The film starts with an unsettling image of an iceberg calving, a hint of what’s to come. Then the action switches to Cherbourg, France, where Stanwyck and her son and daughter board the ship. She’s leaving her socialite husband, Webb, and returning to the United States so that her children will have a normal life.

But Webb has discovered this and he’s in pursuit. He manages to buy a ticket from a steerage passenger and boards the ship. He makes his way to first class and assumes his paterfamilias role without missing a beat, convincing his daughter to return to France with him as soon as the ship docks in New York City. The son, who is younger, is another matter. The verbal clashes between Stanwyck and Webb, sparring over the fate of their marriage and their children, provide much of the drama.

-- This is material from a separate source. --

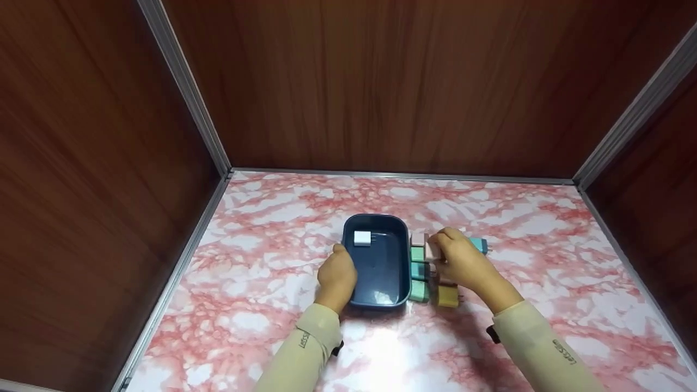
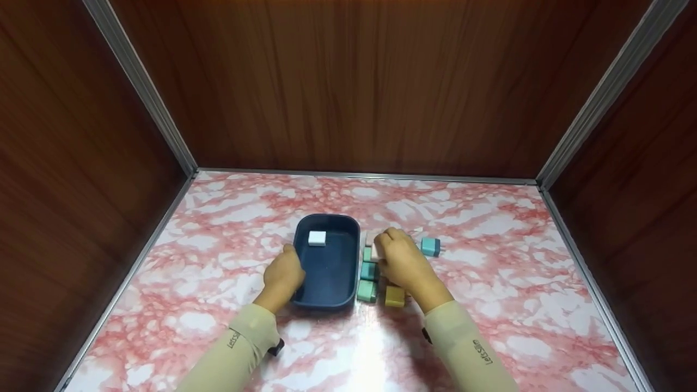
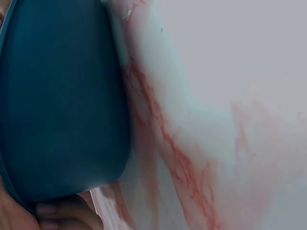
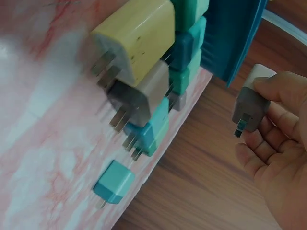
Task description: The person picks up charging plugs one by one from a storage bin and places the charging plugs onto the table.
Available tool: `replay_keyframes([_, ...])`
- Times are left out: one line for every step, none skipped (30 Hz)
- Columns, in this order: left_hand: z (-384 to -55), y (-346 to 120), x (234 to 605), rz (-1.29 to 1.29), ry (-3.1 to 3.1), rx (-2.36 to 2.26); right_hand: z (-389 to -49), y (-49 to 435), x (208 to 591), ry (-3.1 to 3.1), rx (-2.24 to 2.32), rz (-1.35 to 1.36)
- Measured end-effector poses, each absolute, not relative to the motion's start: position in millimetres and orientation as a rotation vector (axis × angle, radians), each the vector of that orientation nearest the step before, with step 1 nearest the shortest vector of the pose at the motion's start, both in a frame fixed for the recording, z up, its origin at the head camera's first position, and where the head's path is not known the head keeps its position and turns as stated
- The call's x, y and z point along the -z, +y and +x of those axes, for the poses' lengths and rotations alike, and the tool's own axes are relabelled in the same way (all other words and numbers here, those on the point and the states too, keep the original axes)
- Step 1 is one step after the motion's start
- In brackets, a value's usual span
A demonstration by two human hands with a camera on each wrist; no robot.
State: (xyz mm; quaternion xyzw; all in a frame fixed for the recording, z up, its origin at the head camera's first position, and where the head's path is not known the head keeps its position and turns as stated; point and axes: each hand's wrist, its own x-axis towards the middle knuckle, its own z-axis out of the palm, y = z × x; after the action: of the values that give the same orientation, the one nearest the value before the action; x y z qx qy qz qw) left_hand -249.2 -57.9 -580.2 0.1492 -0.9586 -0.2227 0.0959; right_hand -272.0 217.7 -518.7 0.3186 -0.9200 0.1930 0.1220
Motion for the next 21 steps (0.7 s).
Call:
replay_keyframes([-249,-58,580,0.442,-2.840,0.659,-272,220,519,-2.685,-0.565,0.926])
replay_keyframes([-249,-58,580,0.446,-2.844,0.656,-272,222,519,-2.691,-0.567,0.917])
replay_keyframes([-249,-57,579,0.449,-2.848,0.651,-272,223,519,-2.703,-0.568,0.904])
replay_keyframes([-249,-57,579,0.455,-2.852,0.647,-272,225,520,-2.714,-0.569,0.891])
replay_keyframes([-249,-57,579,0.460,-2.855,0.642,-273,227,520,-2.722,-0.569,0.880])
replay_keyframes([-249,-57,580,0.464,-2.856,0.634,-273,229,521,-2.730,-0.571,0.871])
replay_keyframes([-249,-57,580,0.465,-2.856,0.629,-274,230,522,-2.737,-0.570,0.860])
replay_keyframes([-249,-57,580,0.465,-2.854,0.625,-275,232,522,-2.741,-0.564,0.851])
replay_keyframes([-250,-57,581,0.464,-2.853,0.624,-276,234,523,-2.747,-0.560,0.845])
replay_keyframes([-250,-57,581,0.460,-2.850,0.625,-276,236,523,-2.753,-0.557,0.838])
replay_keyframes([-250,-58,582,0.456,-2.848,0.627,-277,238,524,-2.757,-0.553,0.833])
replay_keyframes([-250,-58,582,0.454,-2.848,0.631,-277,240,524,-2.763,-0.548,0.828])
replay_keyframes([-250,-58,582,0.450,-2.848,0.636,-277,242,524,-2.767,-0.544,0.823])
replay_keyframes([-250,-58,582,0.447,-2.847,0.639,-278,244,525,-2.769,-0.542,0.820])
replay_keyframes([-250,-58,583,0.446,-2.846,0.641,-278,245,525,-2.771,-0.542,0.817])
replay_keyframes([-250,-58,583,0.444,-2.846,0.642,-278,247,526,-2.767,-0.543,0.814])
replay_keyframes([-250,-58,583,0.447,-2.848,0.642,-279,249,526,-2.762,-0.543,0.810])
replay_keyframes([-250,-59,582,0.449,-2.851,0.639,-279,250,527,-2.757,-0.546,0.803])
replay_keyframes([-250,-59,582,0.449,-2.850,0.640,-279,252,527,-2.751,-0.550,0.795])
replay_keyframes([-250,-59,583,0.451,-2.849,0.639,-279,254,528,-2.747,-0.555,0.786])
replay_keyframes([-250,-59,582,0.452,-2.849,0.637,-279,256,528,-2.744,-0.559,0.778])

Until the ship hits that iceberg. Then it’s women and children to the lifeboats. Faced with the prospect of never seeing one another again, Stanwyck and Webb discover they still care for one another – and things they never knew about each other.

Titanic was directed by Jean Negulesco. Writer Charles Brackett won an Oscar for Best Screenplay. The film, available on DVD, is well worth seeing.

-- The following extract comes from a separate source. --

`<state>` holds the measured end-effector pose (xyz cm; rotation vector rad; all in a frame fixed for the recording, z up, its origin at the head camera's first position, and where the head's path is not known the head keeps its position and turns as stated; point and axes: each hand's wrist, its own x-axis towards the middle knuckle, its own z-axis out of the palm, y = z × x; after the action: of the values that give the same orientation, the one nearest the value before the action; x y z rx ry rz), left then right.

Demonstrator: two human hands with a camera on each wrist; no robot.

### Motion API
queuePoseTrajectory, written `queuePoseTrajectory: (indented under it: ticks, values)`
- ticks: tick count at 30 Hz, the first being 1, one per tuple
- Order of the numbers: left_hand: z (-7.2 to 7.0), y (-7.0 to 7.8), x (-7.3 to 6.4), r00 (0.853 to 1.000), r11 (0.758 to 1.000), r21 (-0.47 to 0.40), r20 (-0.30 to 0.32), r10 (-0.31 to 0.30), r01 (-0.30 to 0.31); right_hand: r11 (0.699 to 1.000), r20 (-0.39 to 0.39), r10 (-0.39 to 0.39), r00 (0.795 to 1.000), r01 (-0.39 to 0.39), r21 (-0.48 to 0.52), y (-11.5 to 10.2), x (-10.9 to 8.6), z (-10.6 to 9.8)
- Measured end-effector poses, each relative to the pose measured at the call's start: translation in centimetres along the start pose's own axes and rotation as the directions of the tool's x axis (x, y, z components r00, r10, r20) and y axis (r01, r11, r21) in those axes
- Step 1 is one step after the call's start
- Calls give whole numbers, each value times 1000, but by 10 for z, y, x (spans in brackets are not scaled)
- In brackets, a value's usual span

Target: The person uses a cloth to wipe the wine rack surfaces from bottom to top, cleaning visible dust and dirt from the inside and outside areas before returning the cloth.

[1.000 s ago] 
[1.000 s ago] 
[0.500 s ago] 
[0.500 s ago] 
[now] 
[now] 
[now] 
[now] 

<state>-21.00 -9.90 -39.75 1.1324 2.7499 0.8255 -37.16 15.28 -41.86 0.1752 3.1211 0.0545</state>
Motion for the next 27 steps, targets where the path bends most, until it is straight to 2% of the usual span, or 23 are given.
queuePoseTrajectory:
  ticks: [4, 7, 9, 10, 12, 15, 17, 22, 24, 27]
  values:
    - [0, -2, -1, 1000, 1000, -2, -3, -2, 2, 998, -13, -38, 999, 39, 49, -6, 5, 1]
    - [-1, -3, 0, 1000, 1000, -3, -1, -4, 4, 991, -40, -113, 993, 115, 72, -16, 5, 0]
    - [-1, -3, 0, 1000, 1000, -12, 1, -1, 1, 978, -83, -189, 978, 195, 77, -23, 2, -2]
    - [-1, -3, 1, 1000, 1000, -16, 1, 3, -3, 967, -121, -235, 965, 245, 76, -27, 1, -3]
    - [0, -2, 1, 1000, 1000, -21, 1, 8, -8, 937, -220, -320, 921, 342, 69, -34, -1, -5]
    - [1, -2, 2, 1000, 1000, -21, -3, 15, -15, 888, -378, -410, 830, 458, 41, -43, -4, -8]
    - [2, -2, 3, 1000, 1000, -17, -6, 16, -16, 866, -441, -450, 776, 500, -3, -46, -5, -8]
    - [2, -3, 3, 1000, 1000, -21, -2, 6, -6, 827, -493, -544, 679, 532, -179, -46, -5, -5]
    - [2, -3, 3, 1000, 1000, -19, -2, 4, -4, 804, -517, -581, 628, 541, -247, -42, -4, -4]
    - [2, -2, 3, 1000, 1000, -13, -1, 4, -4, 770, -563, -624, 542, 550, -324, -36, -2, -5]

For my money, the best version of the Titanic disaster is A Night To Remember (1958), directed by Roy Ward Baker. This British film is based on Walter Lord’s book of the same name, and the screenplay was written by thriller writer Eric Ambler.

The only actor in the film with what could be considered a starring role is Kenneth More, as the ship’s Second Officer, Charles Herbert Lightoller, who survived and was instrumental in organizing the loading of the lifeboats. David McCallum, who appeared in The Man From U.N.C.L.E., and is currently “Ducky” in the popular NCIS television series, plays radio operator Harold Bride. Laurence Naismith plays Captain Smith, while Michael Goodliffe plays the ship’s builder, Thomas Andrews. Tucker McGuire does a notable turn as Molly Brown, as does George Rose as a tipsy baker.

The real star of A Night To Remember is the ship itself, its life and death. This is how it differs from the other version, needing no other drama except that which occurred that night.

The film has a documentary feel to it, full of vignettes of people traveling about Titanic – a pair of aristocrats, some honeymooners, a group of Irish steerage passengers, a professional gambler. The film is full of wonderful bits, showing ordinary people, like the stokers feeding the fire in the bowels of the ship, and the stewards setting tables in the dining room. Many of these bits are based on Walter Lord’s interviews with survivors, which adds to the verisimilitude.

The movie touches on the ice warnings that were ignored, as well as the class distinctions that kept the steerage passengers below while first and second class passengers filled the lifeboats. It also gives glimpses of the ship Carpathia, steaming at full speed to for a too-late rescue, while the Californian, which was closer, doesn’t respond to distress signals and rockets, its crew seemingly unable to grasp the urgency.

A Night To Remember has just been released on DVD in a great new digital restoration. I highly recommend it.

What to drink while watching these films? After several hours in a lifeboat on the freezing North Atlantic, I’d opt for a bracing hot pot of Earl Grey tea, accompanied by scones with clotted cream and a tart lemon curd.

Janet Dawson has written ten novels featuring Oakland private investigator Jeri Howard. Her first, Kindred Crimes, won the St. Martin's Press/Private Eye Writers of America contest for best first private eye novel and nominated for three other prestigious mystery awards, the Shamus, the Macavity and the Anthony.

                           

2 comments:

Teri said...

Clifton Webb. I remember celebrating his birthday with you.

LOL

Ronald Tierney said...

It's true. I am a Clifton Webb fan and was a fan before I knew he was born in Indiana.